**WORK REQUIRED:** All the lines below need retyping exactly, apart from the images.

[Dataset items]
------------

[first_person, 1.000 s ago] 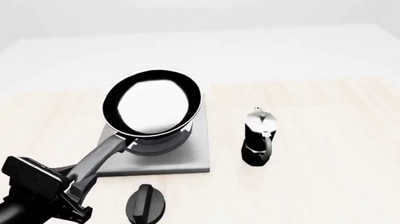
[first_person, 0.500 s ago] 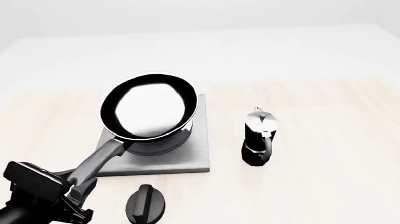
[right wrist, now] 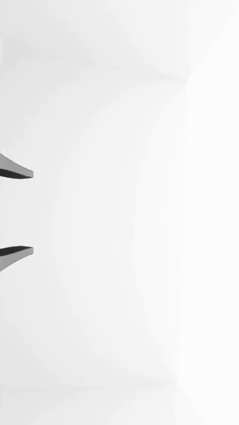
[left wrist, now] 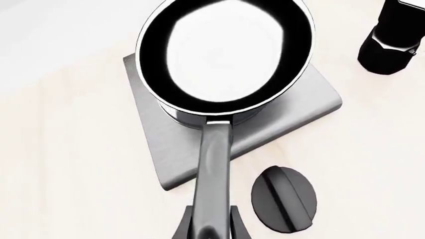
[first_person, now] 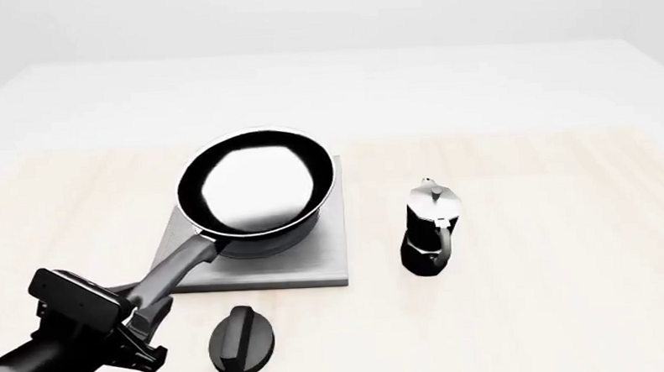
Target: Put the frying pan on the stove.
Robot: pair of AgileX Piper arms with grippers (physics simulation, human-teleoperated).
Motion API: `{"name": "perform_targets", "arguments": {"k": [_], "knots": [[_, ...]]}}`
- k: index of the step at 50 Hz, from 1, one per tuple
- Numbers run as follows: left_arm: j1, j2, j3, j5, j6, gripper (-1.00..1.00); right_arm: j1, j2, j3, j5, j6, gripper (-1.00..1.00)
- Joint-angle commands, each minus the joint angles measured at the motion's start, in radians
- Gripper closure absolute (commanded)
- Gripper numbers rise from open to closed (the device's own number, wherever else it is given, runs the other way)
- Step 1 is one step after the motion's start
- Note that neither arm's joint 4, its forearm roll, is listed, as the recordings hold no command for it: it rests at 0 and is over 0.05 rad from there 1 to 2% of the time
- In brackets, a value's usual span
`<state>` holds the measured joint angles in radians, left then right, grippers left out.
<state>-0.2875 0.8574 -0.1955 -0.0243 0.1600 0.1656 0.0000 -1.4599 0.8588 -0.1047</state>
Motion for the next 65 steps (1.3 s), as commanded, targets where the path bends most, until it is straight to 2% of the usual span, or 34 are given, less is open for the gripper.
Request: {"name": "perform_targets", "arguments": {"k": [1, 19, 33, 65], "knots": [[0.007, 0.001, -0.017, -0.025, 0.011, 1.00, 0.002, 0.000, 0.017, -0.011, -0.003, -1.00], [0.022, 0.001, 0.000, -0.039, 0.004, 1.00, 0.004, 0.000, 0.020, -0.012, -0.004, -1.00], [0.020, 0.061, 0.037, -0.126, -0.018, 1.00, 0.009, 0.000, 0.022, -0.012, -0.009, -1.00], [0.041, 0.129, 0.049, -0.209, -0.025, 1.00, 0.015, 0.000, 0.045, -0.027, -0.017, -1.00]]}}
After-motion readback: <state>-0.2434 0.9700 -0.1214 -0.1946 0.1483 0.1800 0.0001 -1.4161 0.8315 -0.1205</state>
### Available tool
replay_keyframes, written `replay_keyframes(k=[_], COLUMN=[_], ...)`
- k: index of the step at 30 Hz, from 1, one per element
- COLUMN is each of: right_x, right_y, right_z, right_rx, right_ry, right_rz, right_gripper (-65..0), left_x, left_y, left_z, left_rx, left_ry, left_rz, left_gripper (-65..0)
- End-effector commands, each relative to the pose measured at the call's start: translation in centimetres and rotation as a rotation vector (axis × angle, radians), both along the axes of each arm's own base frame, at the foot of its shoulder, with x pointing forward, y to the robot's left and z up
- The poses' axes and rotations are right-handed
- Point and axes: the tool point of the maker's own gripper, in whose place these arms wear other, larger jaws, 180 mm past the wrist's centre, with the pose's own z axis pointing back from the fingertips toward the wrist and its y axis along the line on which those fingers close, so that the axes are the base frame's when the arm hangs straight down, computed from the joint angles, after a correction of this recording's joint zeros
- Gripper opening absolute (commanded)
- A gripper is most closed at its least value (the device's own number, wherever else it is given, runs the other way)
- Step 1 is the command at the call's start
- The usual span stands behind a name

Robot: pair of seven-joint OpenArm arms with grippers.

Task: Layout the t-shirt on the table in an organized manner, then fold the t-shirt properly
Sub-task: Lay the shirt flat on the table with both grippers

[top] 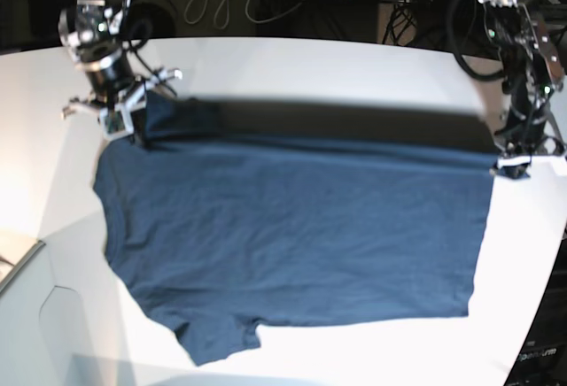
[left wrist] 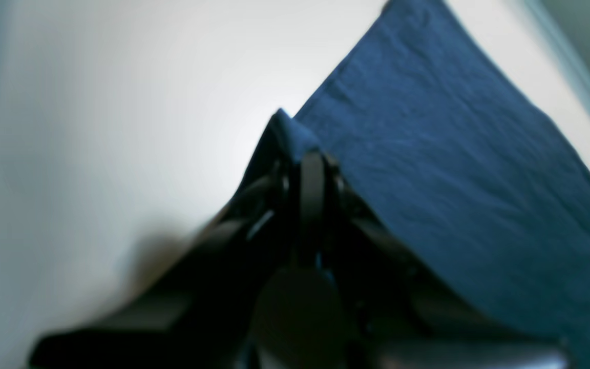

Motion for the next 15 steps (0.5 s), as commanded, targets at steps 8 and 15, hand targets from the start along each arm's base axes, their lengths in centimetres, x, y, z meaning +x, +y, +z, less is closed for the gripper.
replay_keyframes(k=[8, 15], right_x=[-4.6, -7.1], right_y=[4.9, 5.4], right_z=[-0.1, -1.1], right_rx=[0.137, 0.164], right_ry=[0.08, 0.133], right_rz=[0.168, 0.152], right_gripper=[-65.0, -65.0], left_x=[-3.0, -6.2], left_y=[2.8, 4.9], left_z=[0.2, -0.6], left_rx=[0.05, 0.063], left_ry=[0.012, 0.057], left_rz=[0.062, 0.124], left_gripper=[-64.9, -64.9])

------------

**REPLY TO THE EXERCISE:**
[first_person, 1.000 s ago] 
[first_person, 0.500 s ago] 
[right wrist, now] 
[left wrist, now] 
[first_person, now] 
Target: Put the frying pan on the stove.
Robot: pair of AgileX Piper arms with grippers (physics simulation, human-teleoperated).
Motion API: `{"name": "perform_targets", "arguments": {"k": [_], "knots": [[_, ...]]}}`
- k: index of the step at 50 Hz, from 1, one per tuple
- Numbers run as follows: left_arm: j1, j2, j3, j5, j6, gripper (-1.00..1.00); right_arm: j1, j2, j3, j5, j6, gripper (-1.00..1.00)
- Joint-angle commands, each minus the joint angles measured at the motion's start, in radians
- Gripper closure absolute (commanded)
- Gripper numbers rise from open to closed (the device's own number, wherever else it is given, runs the other way)
- Step 1 is one step after the motion's start
- Note that neither arm's joint 4, its forearm roll, is listed, as the recordings hold no command for it: it rests at 0 and is over 0.05 rad from there 1 to 2% of the time
- In brackets, a value's usual span
`<state>` holds the measured joint angles in radians, left then right, grippers left out.
<state>-0.2875 0.8574 -0.1955 -0.0243 0.1600 0.1656 0.0000 -1.4599 0.8588 -0.1047</state>
Motion for the next 65 steps (1.3 s), as commanded, targets where the path bends most, until it is straight to 2% of the usual span, or 34 are given, less is open for the gripper.
Request: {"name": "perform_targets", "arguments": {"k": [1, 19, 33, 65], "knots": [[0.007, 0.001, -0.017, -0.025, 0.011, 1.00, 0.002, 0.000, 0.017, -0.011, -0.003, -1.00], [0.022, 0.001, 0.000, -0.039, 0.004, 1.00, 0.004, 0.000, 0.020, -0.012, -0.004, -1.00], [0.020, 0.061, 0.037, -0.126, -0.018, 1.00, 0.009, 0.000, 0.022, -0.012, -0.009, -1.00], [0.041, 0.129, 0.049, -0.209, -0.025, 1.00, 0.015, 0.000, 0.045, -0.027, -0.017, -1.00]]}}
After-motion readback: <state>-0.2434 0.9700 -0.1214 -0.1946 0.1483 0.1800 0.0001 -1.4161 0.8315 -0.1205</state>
### Available tool
replay_keyframes, written `replay_keyframes(k=[_], COLUMN=[_], ...)`
- k: index of the step at 30 Hz, from 1, one per element
- COLUMN is each of: right_x, right_y, right_z, right_rx, right_ry, right_rz, right_gripper (-65..0), left_x, left_y, left_z, left_rx, left_ry, left_rz, left_gripper (-65..0)
- End-effector commands, each relative to the pose measured at the call's start: translation in centimetres and rotation as a rotation vector (axis × angle, radians), both along the axes of each arm's own base frame, at the foot of its shoulder, with x pointing forward, y to the robot's left and z up
- The poses' axes and rotations are right-handed
- Point and axes: the tool point of the maker's own gripper, in whose place these arms wear other, larger jaws, 180 mm past the wrist's centre, with the pose's own z axis pointing back from the fingertips toward the wrist and its y axis along the line on which those fingers close, so that the axes are the base frame's when the arm hangs straight down, computed from the joint angles, after a correction of this recording's joint zeros
- Gripper opening absolute (commanded)
- A gripper is most closed at its least value (the device's own number, wherever else it is given, runs the other way)
- Step 1 is the command at the call's start
- The usual span stands behind a name

Robot: pair of seven-joint OpenArm arms with grippers.

Task: Layout the t-shirt on the table in an organized manner, then fold the t-shirt properly
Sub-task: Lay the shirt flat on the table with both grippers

[top] 
[left wrist] 

Motion for the next 15 steps (0.5 s), as commanded, targets at steps 8 and 15, hand targets from the start along each arm's base axes, their lengths in centimetres, x, y, z meaning +x, +y, +z, less is closed for the gripper.
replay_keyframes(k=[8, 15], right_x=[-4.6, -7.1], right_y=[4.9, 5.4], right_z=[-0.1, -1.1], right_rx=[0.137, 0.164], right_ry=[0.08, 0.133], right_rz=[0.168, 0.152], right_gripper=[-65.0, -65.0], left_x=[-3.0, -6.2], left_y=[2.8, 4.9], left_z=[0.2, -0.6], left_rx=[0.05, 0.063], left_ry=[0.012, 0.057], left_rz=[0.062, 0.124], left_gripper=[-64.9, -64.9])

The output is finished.